The Forever Queen
The Forever Queen follows the career of Norman lady Emma from the time she is married at thirteen to Anglo-Saxon Aethelred “the Unready” in 1002 to the death of her son Harthacnut, king of Denmark and England in 1042. Upon the death of Aethelred, as unsuccessful a husband as he was a king, she marries the Danish invader Cnut, a much happier liaison, and between the two, births three sons and two daughters among whom are found two kings, one would-be king, and the wives of the Holy Roman Emperor and lords of Mantes and Boulogne. Plenty of material here for the door-stop length of what was called in its original UK publication The Hollow Crown (this is a revised edition) and what is poised to continue into at least a trilogy leading up to Hastings. As a minor character in The Forever Queen, we do get to meet a young bastard Duke of Normandy, Emma’s great-nephew, named William.

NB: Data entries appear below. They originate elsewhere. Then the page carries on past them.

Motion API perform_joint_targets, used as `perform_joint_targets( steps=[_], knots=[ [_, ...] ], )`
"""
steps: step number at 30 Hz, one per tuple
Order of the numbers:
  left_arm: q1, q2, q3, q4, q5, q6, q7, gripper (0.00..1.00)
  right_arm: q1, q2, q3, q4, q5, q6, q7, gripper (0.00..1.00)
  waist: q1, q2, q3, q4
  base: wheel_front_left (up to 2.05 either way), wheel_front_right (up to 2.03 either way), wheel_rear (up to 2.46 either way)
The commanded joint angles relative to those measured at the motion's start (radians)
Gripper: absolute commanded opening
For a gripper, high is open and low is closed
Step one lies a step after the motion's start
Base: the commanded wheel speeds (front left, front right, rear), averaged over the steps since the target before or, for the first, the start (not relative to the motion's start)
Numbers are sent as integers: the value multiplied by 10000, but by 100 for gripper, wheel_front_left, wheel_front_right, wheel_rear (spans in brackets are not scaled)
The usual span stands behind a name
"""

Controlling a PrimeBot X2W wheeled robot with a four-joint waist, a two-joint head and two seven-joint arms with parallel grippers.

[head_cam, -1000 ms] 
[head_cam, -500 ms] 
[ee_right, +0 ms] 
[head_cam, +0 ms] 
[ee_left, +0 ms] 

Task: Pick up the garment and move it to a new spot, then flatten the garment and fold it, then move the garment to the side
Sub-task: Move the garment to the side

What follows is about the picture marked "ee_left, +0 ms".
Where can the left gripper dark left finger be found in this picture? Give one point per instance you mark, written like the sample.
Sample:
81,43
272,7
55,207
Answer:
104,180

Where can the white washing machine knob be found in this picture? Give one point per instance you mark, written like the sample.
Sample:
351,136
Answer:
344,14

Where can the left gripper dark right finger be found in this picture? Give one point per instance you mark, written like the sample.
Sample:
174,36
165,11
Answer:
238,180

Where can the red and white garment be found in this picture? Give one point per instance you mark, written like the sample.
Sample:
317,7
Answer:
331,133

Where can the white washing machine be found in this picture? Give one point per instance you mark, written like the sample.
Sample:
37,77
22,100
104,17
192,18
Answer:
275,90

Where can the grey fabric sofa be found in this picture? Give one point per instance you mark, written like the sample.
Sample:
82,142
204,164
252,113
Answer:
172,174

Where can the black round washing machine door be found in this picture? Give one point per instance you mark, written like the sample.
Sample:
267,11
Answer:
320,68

“Emma… looked at the man who was to be her husband, and knew, instantly, that she disliked him.” How’s that for an opening hook to the first chapter? Though given a cast of scores, if not hundreds, of characters, the storytelling rarely misses a beat. Hollick is a master at making each historic scene come alive in the mind of a character with the most to lose. Short chapters, too, are an aid to pacing. They keep the reader moving rapidly, always wanting more, keeping the light on for just another page. Even the point-of-view hopping – allowed in UK novels although rarely in the US – works to her favor. We’re down in the rich, tasty, sugary sludge of historical fiction here, to my mind, the best the genre has to offer.